- _AIM OF THE TASK_
Please copy all of the records exactly, leaving nothing out.

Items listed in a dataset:
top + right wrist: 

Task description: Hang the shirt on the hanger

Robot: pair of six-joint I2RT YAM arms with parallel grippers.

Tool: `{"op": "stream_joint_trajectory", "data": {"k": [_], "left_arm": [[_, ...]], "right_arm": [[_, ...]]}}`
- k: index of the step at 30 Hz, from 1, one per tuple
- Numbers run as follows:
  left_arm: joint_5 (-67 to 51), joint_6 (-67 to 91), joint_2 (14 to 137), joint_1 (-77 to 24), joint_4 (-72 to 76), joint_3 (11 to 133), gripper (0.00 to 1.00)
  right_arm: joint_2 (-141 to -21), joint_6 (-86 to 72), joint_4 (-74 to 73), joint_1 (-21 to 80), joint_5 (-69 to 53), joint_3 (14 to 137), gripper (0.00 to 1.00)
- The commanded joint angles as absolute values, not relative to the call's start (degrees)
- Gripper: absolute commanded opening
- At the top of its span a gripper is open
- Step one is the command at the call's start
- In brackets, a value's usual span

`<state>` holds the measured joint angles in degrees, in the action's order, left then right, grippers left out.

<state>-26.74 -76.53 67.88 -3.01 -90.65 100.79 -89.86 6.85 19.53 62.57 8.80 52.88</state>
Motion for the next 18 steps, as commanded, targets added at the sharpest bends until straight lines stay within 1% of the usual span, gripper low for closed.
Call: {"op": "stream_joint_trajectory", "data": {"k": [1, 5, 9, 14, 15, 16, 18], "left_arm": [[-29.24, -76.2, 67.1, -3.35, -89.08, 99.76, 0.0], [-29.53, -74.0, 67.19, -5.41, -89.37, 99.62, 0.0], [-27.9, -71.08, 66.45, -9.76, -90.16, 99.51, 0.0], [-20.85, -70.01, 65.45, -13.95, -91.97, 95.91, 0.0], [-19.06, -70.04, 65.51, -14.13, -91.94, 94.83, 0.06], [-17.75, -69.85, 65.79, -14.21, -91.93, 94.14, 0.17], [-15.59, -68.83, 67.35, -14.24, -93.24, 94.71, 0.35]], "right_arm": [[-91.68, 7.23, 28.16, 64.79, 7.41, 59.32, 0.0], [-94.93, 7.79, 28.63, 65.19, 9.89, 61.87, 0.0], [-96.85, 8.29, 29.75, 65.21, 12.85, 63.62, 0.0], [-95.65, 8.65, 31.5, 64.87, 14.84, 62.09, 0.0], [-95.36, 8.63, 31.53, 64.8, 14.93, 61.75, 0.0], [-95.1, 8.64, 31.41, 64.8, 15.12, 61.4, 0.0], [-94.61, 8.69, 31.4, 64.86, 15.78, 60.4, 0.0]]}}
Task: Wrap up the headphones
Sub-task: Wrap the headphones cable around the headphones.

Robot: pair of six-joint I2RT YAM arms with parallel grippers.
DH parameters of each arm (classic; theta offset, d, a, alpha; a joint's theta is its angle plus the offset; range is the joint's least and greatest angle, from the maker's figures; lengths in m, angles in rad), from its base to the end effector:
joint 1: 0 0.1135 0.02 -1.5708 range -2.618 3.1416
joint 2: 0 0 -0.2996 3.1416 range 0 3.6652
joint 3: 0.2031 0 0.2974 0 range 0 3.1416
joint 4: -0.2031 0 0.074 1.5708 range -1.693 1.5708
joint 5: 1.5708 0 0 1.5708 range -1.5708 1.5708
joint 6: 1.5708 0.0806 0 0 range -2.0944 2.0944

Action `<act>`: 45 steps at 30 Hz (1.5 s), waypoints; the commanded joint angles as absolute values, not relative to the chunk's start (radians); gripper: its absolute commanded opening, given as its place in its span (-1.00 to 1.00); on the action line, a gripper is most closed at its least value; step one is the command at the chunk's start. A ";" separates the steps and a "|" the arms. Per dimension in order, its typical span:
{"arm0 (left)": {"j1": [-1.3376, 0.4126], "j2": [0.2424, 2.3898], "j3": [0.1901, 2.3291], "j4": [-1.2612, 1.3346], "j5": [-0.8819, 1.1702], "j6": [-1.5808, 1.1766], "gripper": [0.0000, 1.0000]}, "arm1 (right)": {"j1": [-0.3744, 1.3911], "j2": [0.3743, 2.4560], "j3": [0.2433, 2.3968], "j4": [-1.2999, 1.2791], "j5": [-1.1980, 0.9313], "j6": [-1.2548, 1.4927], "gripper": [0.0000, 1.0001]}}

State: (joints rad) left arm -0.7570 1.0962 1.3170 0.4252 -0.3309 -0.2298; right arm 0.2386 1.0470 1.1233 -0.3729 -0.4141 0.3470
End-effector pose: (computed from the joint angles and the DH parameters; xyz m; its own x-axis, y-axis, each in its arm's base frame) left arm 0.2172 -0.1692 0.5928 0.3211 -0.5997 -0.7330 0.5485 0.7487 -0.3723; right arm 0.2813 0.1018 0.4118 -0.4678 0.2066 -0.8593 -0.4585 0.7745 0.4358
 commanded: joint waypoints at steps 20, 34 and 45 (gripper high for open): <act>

- _ANSWER FOR THE TASK_
top + right wrist: 

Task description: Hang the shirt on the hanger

Robot: pair of six-joint I2RT YAM arms with parallel grippers.

Tool: `{"op": "stream_joint_trajectory", "data": {"k": [_], "left_arm": [[_, ...]], "right_arm": [[_, ...]]}}`
- k: index of the step at 30 Hz, from 1, one per tuple
- Numbers run as follows:
  left_arm: joint_5 (-67 to 51), joint_6 (-67 to 91), joint_2 (14 to 137), joint_1 (-77 to 24), joint_4 (-72 to 76), joint_3 (11 to 133), gripper (0.00 to 1.00)
  right_arm: joint_2 (-141 to -21), joint_6 (-86 to 72), joint_4 (-74 to 73), joint_1 (-21 to 80), joint_5 (-69 to 53), joint_3 (14 to 137), gripper (0.00 to 1.00)
- The commanded joint angles as absolute values, not relative to the call's start (degrees)
- Gripper: absolute commanded opening
- At the top of its span a gripper is open
- Step one is the command at the call's start
- In brackets, a value's usual span

`<state>` holds the measured joint angles in degrees, in the action's order, left then right, grippers left out.

<state>-26.74 -76.53 67.88 -3.01 -90.65 100.79 -89.86 6.85 19.53 62.57 8.80 52.88</state>
Motion for the next 18 steps, as commanded, targets added at the sharpest bends until straight lines stay within 1% of the usual span, gripper low for closed.
Call: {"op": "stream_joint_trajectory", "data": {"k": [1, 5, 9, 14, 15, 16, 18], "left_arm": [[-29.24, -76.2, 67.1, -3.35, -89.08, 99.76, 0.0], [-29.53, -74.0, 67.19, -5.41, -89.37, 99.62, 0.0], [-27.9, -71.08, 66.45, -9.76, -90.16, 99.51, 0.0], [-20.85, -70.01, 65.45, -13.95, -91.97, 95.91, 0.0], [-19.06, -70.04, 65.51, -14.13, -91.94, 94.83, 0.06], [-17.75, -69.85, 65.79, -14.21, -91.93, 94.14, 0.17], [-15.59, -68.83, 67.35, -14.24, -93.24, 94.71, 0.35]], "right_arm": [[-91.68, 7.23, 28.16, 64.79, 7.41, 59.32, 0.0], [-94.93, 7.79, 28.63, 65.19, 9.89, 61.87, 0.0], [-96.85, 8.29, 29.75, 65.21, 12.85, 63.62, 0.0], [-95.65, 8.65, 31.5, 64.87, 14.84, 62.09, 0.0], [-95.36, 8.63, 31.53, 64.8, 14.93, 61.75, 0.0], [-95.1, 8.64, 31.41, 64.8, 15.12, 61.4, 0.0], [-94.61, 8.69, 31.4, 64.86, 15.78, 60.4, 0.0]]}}
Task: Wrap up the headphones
Sub-task: Wrap the headphones cable around the headphones.

Robot: pair of six-joint I2RT YAM arms with parallel grippers.
DH parameters of each arm (classic; theta offset, d, a, alpha; a joint's theta is its angle plus the offset; range is the joint's least and greatest angle, from the maker's figures; lengths in m, angles in rad), from its base to the end effector:
joint 1: 0 0.1135 0.02 -1.5708 range -2.618 3.1416
joint 2: 0 0 -0.2996 3.1416 range 0 3.6652
joint 3: 0.2031 0 0.2974 0 range 0 3.1416
joint 4: -0.2031 0 0.074 1.5708 range -1.693 1.5708
joint 5: 1.5708 0 0 1.5708 range -1.5708 1.5708
joint 6: 1.5708 0.0806 0 0 range -2.0944 2.0944

Action `<act>`: 45 steps at 30 Hz (1.5 s), waypoints; the commanded joint angles as absolute values, not relative to the chunk's start (radians); gripper: its absolute commanded opening, given as its place in its span (-1.00 to 1.00); on the action line, a gripper is most closed at its least value; step one is the command at the chunk's start. A ";" separates the steps and a "|" the arms. Per dimension in order, its typical span:
{"arm0 (left)": {"j1": [-1.3376, 0.4126], "j2": [0.2424, 2.3898], "j3": [0.1901, 2.3291], "j4": [-1.2612, 1.3346], "j5": [-0.8819, 1.1702], "j6": [-1.5808, 1.1766], "gripper": [0.0000, 1.0000]}, "arm1 (right)": {"j1": [-0.3744, 1.3911], "j2": [0.3743, 2.4560], "j3": [0.2433, 2.3968], "j4": [-1.2999, 1.2791], "j5": [-1.1980, 0.9313], "j6": [-1.2548, 1.4927], "gripper": [0.0000, 1.0001]}}

State: (joints rad) left arm -0.7570 1.0962 1.3170 0.4252 -0.3309 -0.2298; right arm 0.2386 1.0470 1.1233 -0.3729 -0.4141 0.3470
End-effector pose: (computed from the joint angles and the DH parameters; xyz m; its own x-axis, y-axis, each in its arm's base frame) left arm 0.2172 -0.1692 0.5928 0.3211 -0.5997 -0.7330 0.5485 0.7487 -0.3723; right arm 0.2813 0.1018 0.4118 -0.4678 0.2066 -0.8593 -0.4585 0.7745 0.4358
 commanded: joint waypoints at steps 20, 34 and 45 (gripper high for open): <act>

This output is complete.